On Machine Judgment:
"When the machine sounds confident and the human feels uncertain, who do you trust? Because that moment is everywhere." (03:50)
On Passive Knowledge:
“The real problem is not just the student who copies and gets caught. It is the student who copies, gets a decent grade, and builds nothing they can actually use later.” (06:35)
On Winning Moves vs. Understanding:
“The good move is only 10%. The other 90% is understanding why it is a good move.” (09:40)
On Productive Struggle:
“If AI removes every hard edge, then it may also remove some of the conditions under which understanding becomes durable.” (12:10)
On the Value of Schools:
“If information is abundant, then school cannot define itself by access to information alone. Its value has to be in the thinking around it.” (16:25)
On Teacher Importance:
“If passive knowledge is the danger, then the teacher’s role becomes even more important. Not just delivering information, but creating the conditions where understanding is built.” (18:45)
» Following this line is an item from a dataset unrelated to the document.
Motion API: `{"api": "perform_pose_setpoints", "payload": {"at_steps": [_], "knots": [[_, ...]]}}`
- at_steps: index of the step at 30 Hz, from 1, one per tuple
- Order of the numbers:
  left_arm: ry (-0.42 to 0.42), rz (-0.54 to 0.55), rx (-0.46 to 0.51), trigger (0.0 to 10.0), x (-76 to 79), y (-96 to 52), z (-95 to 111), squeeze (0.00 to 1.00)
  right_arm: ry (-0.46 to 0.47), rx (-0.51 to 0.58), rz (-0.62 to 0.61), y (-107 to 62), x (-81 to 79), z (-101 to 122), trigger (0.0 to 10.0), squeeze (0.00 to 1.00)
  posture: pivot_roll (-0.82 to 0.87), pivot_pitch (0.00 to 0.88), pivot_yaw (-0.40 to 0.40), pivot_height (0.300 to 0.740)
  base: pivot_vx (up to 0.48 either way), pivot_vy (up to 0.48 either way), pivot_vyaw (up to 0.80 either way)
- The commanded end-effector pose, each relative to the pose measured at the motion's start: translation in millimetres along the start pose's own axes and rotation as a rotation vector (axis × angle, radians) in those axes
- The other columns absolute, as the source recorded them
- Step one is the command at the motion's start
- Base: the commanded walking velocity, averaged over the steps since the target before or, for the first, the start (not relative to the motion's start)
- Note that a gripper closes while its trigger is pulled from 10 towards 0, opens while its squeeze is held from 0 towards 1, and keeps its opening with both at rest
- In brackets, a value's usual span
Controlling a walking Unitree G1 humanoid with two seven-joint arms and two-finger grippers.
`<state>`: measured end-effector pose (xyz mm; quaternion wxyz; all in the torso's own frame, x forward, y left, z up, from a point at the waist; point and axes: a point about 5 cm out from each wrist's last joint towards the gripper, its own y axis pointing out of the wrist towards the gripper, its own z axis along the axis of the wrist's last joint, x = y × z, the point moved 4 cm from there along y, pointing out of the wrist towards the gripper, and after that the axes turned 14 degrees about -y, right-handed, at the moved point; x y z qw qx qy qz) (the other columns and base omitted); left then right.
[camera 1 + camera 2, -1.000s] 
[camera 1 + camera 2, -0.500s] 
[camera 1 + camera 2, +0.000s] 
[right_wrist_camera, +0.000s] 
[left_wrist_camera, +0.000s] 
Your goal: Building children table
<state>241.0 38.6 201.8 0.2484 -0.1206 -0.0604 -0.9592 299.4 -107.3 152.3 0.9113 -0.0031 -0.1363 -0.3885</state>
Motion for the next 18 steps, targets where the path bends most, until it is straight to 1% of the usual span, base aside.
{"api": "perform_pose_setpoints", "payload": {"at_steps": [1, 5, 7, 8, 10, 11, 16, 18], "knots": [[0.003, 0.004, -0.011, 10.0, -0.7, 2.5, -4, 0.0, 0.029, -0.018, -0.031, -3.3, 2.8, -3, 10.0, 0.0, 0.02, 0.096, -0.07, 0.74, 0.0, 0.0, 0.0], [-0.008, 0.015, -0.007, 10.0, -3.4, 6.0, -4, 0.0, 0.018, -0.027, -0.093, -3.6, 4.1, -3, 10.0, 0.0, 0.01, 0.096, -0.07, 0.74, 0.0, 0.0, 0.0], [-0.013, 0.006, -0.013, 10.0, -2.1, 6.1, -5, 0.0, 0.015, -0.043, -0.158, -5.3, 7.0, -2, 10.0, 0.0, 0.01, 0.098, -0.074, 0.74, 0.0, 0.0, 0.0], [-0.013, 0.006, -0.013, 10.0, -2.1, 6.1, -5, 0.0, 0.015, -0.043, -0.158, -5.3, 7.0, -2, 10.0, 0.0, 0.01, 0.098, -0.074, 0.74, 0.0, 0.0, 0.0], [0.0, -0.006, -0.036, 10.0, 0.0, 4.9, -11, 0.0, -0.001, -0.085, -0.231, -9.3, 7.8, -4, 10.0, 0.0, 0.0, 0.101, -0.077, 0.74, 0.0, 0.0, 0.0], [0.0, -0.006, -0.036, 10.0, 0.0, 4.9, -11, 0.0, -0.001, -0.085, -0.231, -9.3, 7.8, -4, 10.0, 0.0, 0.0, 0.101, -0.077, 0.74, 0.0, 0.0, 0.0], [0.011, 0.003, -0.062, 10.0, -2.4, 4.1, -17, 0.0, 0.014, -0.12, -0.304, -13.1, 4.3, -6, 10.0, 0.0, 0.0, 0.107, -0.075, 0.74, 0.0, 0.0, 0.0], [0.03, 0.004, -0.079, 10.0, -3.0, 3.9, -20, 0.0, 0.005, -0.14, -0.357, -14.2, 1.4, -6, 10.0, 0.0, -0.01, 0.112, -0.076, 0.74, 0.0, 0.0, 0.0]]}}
On Navigating the Unknown:
“She uses this wonderful image of being in a jungle with a machete, trying one path, then another, cutting forward without a map. That feels right to me.” (21:10)
Dan Fitzpatrick’s reflection, drawing on Judit Polgar’s wisdom, is a powerful call for educators to reconsider not just what we teach, but how—and why. In a world of instant answers, failure and struggle are more essential than ever for nurturing real understanding, capability, and resilience. AI’s role in education is inevitable, but it is the human response—valuing process over product, visible understanding over polished output, and courage over certainty—that will define what learning truly means.